Faces with emotionsWhat can we learn from research on self-regulation that might help us with our emotion regulation? Implementation intentions can be used strategically to influence what emotions we might experience. This interests me because regulating emotions successfully can foster more effective self-regulation and less procrastination.

In a study published earlier this year in the Journal of Personality and Social Psychology (full citation and link to paper below), Inge Schweiger Gallo (Universidad Complutense de Madrid), Andreas Keil (University of Florida), Kathleen McCulloch (University of Illinois at Urbana-Champaign), Brigitte Rockstroh (University of Konstanz) and Peter Gollwitzer (New York University and University of Konstanz) reported on an extension of the use of implementation intentions to regulate behaviors to the regulation of emotions. This study has important implications for understanding how we can better self-regulate to procrastinate less.
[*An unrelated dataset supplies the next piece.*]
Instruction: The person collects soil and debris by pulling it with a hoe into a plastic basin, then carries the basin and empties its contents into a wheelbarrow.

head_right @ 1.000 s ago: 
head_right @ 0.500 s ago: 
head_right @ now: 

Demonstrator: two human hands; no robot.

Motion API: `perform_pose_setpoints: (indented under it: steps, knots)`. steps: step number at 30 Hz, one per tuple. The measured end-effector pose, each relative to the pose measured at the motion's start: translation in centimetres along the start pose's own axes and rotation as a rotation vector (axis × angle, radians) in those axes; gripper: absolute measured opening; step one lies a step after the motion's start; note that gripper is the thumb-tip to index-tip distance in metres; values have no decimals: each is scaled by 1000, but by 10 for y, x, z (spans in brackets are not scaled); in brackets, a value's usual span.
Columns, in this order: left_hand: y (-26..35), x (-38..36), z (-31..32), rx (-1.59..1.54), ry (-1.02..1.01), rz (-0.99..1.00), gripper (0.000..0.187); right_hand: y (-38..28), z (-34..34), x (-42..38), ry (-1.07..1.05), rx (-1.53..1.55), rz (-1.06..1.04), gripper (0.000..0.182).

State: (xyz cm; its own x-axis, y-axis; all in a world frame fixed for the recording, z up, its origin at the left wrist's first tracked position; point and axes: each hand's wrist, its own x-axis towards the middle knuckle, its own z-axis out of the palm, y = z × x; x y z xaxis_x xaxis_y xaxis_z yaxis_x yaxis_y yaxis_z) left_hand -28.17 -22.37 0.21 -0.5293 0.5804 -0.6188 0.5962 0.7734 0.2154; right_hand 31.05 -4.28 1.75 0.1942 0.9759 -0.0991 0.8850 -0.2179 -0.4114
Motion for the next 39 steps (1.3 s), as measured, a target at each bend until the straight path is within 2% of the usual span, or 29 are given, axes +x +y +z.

As regular readers of this blog may recall (see my previous post entitled "A strategy for change"), an implementation intention is different from a goal intention. Goal intentions specify the intended end state that we may wish to attain. An implementation intention spells out when, where and how we will attain this goal in a structured format: "In situation X, I will do behavior Y, to achieve sub-goal Z." This type of intention clearly links action to the situation. The situation is the cue for behavior. In short, implementation intentions are formed in the service of our goal intentions.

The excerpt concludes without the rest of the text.